Uma carta que descreve a campanha foi publicada na revista de artigos científicos The Lancet Infectious Diseases, a 21 de julho, e um vídeo de apresentação pode ser visualizado aqui.

“Isto representa um marco muito importante nos esforços globais para enfrentar a hepatite E”, destaca Melanie Marti, médica no departamento de Imunização, Vacinas e Medicamentos Biológicos (Immunization, Vaccines & Biologicals em inglês) da OMS. “É a primeira vez que uma vacina é usada para enfrentar as consequências desta doença potencialmente devastadora. Isto apesar do facto de que a vacina está aprovada há mais de uma década, e de que é política da OMS que seja utilizada em surtos desde 2015. Na OMS, encorajamos veementemente todos os países com surtos ativos a utilizarem a vacina contra a hepatite E, incluindo em grávidas.”

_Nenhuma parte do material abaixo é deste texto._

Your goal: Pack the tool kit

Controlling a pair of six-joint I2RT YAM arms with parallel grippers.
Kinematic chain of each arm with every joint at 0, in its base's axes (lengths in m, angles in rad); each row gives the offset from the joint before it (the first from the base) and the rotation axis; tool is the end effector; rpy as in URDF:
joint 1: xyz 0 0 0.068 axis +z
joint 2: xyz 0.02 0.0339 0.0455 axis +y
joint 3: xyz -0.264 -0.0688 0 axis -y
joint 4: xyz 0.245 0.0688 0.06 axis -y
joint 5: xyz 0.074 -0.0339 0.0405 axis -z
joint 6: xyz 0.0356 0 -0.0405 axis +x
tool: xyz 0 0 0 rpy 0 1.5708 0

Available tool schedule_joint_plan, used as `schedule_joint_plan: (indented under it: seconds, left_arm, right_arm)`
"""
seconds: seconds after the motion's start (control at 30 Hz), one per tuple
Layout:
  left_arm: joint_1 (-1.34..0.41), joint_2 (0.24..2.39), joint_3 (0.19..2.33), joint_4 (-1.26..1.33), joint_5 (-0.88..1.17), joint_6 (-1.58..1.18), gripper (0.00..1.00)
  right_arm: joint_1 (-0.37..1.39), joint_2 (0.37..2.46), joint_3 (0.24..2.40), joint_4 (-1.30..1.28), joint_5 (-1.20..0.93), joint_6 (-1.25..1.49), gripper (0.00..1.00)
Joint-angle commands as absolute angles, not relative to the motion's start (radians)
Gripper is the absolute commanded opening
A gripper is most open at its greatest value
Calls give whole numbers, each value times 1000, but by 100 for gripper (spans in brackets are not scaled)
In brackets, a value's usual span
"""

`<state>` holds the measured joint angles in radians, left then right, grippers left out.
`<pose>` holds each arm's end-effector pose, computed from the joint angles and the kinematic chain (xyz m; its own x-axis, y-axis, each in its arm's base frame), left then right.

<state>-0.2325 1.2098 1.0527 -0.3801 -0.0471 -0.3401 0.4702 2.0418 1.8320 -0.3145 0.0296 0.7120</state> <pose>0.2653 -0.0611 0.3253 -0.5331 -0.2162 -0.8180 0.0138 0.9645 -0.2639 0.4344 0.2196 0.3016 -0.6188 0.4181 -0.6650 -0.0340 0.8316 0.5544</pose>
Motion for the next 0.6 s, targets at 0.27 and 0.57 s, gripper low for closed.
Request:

O sucesso da campanha de vacinação em Bentiu prova que é possível utilizar a vacina na resposta a surtos, mesmo sob condições difíceis. O Ministério da Saúde do Sudão do Sul e a MSF estão a monitorizar e a reportar os resultados da campanha de vacinação. Apesar de serem necessárias outras medidas para controlar o surto – melhorar os serviços de água e saneamento, por exemplo – os profissionais de saúde acreditam que a campanha de vacinação é um passo importante para reduzir o fardo da hepatite E no futuro. A MSF espera que esta campanha incentive outros países a considerarem a vacina nas medidas de controlo de surtos de hepatite E.